California certifies public health nurses. This role requires education at at least the bachelor’s level. A nurse who possesses a California RN license but whose bachelor’s degree is in a field other than nursing can pursue additional qualifying coursework.

Positions in public health settings can be quite diverse. NBC Bay Area recently called attention to a serious problem — homeless newborns and pregnant women — and to those working to better their lives. Among those quoted: an RN who was responsible for connecting pregnant women who were homeless with needed resources. The article noted that the nurse spent much of her time on the San Francisco streets (https://www.nbcbayarea.com/news/local/Number-Homeless-Pregnant-Women-Newborns-on-the-Rise-in-San-Francisco-457596843.html). These are, after all, the places her clientele calls home.

Placer County has produced a video showing what it’s like to be a public health nurse (https://www.placer.ca.gov/departments/public-health/public-health-nursing).

Premier California Hospitals

California has a number of premier hospitals, desirable from an employment standpoint as well as a patient one.

The American Nurses Credentialing Center awards magnet status. California boasts fully 33 magnet hospitals. Among them are the following:

  • Cedars-Sinai Medical Center in Los Angeles
  • Kaiser Permanente Irvine Medical Center
  • MemorialCare Long Beach Medical Center (including Miller Children’s & Women’s Hospital Long Beach)
  • Sharp Grossmont Hospital in La Mesa
  • University of California, San Francisco Medical Center
  • Valley Children’s Hospital in Madera

Indeed.com has placed Stanford Health Care at #10 on its list of best U.S. hospitals to work for.

Dignity Health, MemorialCare Health System, Providence Holy Cross Medical Center, Scripps Health, Sharp Healthcare, and St. Joseph Health all make the Becker’s Hospital Review of best hospitals and medical centers to work for.
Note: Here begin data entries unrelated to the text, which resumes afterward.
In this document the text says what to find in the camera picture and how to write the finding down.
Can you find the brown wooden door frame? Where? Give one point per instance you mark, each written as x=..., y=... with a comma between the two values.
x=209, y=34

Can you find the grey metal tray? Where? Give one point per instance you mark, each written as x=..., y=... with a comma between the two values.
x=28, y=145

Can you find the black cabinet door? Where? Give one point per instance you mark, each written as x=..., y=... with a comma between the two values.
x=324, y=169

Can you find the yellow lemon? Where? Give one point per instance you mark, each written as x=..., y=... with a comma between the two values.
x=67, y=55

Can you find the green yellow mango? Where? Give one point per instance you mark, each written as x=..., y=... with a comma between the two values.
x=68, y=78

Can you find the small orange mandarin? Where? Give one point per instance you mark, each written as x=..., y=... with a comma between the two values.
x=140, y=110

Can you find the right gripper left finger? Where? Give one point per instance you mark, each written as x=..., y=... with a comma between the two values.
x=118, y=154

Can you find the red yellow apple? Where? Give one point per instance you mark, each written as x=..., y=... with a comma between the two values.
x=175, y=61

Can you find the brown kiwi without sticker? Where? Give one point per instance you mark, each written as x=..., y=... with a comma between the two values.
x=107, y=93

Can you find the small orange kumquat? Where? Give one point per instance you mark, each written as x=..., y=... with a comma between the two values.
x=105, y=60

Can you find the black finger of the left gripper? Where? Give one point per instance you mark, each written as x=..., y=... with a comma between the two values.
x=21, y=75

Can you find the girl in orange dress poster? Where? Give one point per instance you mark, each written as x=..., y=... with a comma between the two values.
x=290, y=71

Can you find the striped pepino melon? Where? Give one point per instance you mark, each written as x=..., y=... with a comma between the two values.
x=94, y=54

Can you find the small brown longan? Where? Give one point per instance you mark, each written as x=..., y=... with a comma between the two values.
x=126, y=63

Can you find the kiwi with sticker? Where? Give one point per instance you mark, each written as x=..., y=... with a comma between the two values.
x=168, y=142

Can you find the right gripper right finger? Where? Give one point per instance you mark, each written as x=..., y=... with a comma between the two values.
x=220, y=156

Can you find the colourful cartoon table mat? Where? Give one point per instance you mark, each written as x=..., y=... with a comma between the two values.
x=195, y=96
Career Outlook and Average RN Salary in California

The 2016 California Employer Report found at least moderate demand for nurses at almost all hospitals surveyed (https://rnworkforce.ucsf.edu/demand-data). Demand for experienced nurses is higher, but demand for new nurses has increased over the past several years.
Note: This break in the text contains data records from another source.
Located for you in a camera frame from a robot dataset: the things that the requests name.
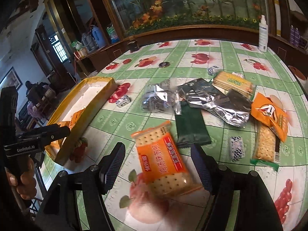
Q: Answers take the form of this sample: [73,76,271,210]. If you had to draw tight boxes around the green edged cracker packet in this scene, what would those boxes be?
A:
[250,122,280,172]

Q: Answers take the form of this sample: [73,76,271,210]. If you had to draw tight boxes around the yellow rimmed white tray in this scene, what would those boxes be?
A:
[45,77,117,166]

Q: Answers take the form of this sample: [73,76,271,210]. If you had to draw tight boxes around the framed wall picture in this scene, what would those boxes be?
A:
[0,67,23,90]

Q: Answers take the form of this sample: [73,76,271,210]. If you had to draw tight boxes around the orange chip bag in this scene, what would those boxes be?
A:
[251,92,288,142]

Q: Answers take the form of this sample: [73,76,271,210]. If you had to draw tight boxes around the silver foil snack bag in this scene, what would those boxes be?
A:
[178,78,252,127]

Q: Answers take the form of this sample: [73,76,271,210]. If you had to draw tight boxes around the person left hand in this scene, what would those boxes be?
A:
[5,158,37,200]

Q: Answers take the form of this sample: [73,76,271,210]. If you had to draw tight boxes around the white spray bottle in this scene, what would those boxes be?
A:
[258,15,268,52]

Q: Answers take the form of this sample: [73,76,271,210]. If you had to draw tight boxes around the fruit pattern green tablecloth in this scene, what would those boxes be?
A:
[39,38,308,231]

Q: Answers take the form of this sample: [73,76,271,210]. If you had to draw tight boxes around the blue white milk candy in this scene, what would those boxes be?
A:
[229,136,245,162]

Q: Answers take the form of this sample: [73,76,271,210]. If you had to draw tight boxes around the blue water jug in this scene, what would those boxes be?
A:
[92,26,106,49]

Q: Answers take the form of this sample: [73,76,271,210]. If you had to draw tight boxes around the clear bag sunflower seeds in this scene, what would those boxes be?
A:
[141,78,182,115]

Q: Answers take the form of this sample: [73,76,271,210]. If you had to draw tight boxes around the grey water jug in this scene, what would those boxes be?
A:
[81,32,96,52]

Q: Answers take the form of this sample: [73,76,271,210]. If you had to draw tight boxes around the purple bottles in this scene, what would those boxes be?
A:
[289,26,300,47]

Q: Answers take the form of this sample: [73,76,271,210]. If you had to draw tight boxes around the orange cracker packet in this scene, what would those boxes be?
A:
[131,121,201,198]

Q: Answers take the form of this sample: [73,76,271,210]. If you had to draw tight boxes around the green label bottle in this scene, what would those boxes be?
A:
[106,23,120,44]

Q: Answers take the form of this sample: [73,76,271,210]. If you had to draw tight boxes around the round black bottle cap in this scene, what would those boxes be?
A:
[159,62,170,68]

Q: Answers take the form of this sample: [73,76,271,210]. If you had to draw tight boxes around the small black box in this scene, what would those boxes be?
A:
[127,40,140,53]

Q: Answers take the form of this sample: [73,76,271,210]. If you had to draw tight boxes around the yellow green cracker packet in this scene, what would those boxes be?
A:
[212,71,255,99]

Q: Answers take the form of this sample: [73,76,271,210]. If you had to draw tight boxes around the dark green snack packet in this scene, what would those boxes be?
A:
[175,101,211,149]
California registered nursing occupational levels have been predicted to increase 17.3% between 2014 and 2024.

California, with a mean annual wage of $101,750, was the highest paying state in the nation for registered nurses in 2016. In fact, the ten highest paid cities were all in California. The San Francisco metropolitan area tops the list, followed by the Santa Cruz-Watsonville area.

Fortune, meanwhile, reported on the top cities nationwide for nurses to earn money, taking into account both salary and cost of living (https://www.forbes.com/sites/karstenstrauss/2017/03/09/15-great-cities-for-nurses-in-2017/#11fe28ccf47d). The list looks a little different – San Francisco and Santa Cruz no longer make the list — but California is still very well represented. The top three were all in the San Joaquin Valley area of California: Fresno, Bakersfield, and Modesto. Number 4, Sacramento, was not far away. Riverside, Oxnard, San Jose, Los Angeles, and San Diego also made it into the top 15.

And then there are the intangibles! The 2016 survey found overall job satisfaction among California RNs. RNs found their interactions with patients very rewarding and were also quite satisfied with relationships with other health professionals.